● **PROMPT**:
Return all the lines below in which the string "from" appears.

(Source data)
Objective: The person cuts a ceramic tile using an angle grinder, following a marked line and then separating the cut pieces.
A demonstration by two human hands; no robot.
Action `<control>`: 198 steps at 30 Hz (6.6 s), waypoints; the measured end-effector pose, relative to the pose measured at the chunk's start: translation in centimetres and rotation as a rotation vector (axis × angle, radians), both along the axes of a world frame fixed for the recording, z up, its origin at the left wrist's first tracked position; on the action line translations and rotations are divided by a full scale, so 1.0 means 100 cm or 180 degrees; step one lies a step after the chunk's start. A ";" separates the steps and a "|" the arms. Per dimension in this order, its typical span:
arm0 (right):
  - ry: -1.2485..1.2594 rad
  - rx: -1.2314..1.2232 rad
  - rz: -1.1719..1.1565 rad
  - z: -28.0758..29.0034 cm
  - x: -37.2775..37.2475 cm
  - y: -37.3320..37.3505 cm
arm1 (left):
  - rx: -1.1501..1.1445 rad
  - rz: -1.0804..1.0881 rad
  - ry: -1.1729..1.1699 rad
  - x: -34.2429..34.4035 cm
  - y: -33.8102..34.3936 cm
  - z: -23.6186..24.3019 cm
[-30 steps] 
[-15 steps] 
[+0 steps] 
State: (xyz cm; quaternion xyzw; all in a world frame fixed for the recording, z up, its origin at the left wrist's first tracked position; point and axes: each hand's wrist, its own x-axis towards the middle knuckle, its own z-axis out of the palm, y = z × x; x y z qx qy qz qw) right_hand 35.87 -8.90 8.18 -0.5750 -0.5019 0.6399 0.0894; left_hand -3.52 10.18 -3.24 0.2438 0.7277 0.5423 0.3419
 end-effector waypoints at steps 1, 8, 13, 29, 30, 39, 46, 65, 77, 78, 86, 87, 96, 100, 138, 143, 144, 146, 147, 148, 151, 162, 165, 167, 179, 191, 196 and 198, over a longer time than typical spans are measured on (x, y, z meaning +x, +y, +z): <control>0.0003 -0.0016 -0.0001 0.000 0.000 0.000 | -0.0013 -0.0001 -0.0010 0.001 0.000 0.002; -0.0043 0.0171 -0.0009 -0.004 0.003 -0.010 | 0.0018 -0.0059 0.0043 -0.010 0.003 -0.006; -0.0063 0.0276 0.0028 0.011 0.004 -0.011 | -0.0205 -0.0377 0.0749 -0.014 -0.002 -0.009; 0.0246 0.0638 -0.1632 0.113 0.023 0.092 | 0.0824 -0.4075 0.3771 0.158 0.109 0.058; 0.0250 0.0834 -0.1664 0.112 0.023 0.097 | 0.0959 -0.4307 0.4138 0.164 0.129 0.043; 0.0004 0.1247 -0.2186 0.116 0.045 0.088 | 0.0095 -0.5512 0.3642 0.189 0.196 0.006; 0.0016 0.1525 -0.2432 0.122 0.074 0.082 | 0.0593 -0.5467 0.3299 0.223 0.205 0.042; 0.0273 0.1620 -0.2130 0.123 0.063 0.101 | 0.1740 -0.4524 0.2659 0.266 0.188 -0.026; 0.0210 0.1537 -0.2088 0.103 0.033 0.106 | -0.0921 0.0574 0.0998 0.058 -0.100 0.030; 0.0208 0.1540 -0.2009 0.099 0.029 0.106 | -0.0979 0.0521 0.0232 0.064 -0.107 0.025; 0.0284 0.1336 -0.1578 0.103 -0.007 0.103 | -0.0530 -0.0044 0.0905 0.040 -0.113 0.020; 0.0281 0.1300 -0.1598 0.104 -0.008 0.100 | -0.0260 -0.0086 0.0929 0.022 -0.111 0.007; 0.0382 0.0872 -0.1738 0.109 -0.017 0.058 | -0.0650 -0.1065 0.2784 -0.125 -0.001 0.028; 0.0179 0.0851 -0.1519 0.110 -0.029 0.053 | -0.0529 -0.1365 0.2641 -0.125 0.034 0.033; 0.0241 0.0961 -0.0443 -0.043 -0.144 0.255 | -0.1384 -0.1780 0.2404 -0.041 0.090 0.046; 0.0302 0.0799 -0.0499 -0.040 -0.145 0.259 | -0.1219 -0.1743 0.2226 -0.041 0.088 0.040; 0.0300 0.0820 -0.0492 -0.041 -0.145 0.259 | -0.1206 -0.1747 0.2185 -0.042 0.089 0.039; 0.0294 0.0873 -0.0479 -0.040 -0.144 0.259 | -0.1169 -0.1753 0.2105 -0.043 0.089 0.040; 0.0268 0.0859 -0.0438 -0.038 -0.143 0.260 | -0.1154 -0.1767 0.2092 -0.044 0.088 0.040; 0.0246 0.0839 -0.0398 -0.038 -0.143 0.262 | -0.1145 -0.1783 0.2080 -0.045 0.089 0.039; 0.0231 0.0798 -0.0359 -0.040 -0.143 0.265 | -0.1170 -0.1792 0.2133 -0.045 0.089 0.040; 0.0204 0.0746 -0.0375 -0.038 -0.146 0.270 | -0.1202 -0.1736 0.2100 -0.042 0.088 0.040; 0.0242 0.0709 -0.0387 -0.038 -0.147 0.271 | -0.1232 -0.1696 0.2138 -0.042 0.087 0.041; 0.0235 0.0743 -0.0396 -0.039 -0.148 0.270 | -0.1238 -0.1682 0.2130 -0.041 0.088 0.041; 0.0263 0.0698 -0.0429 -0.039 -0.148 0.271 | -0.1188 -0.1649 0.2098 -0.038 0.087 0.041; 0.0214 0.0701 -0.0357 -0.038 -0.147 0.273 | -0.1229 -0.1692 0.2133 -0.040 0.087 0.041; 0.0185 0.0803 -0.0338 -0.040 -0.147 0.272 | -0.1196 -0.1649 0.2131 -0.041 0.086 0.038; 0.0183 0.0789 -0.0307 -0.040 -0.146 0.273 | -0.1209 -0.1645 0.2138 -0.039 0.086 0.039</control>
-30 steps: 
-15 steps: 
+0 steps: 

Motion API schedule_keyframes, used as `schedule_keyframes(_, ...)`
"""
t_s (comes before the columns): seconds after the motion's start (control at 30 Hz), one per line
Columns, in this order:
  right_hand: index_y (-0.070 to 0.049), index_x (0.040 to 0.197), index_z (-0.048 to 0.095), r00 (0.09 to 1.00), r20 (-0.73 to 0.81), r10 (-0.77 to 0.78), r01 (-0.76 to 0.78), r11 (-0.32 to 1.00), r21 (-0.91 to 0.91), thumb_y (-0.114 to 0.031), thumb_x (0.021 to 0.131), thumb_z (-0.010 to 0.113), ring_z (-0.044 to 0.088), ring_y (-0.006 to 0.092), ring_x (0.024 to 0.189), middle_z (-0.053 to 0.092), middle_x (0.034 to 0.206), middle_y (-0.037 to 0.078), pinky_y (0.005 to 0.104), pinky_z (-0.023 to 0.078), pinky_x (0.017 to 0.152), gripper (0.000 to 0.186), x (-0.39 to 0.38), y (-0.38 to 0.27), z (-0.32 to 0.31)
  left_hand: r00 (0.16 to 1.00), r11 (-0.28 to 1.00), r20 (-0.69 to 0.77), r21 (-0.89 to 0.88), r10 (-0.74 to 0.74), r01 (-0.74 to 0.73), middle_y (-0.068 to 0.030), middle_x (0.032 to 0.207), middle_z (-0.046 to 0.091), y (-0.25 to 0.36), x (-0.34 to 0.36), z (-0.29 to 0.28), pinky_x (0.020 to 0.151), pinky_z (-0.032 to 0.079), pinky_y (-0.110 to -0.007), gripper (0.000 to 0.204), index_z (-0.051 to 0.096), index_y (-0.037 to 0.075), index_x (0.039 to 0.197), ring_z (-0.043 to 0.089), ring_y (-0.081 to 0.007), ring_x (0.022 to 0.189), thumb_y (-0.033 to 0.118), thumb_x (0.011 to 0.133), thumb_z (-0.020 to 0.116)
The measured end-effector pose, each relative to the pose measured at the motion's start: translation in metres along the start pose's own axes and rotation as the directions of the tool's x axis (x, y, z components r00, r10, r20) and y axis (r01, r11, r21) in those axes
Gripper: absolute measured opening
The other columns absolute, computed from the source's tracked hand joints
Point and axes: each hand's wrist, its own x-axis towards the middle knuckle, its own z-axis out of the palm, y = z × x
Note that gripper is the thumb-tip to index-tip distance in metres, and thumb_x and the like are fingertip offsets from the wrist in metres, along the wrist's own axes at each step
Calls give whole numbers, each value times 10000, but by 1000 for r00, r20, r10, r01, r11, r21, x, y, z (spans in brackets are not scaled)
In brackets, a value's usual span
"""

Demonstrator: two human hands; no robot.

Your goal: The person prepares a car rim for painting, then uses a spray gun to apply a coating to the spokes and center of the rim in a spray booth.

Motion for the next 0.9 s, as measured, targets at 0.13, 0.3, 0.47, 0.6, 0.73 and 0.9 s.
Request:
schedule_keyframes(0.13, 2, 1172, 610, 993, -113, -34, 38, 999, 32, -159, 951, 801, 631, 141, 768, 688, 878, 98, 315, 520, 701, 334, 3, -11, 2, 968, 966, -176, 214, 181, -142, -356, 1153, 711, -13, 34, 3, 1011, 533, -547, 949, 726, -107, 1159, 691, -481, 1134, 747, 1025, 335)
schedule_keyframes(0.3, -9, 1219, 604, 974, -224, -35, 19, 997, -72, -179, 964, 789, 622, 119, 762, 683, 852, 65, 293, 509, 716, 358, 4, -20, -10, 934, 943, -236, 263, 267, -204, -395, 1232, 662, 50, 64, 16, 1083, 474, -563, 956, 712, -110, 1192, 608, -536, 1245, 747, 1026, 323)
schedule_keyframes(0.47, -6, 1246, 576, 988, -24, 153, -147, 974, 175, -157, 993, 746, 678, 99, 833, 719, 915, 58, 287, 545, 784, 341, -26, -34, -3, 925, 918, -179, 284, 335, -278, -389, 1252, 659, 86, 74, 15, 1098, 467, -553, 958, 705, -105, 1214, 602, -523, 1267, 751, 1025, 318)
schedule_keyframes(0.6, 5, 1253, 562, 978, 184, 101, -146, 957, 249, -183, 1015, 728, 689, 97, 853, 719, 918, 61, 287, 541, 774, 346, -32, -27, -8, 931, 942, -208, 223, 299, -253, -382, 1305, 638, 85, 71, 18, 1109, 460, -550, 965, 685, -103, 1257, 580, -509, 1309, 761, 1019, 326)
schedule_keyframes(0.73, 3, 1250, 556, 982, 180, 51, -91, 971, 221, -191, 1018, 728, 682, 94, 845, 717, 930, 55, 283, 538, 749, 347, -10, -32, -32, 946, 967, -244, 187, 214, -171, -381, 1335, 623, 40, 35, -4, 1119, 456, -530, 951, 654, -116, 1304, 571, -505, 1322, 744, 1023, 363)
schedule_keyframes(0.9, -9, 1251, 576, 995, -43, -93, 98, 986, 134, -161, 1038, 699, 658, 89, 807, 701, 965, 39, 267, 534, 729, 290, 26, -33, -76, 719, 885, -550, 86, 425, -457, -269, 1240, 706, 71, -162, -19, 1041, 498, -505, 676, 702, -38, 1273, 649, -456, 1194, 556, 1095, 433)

● **WRITTEN SOLUTION**:
The other columns absolute, computed from the source's tracked hand joints
Note that gripper is the thumb-tip to index-tip distance in metres, and thumb_x and the like are fingertip offsets from the wrist in metres, along the wrist's own axes at each step

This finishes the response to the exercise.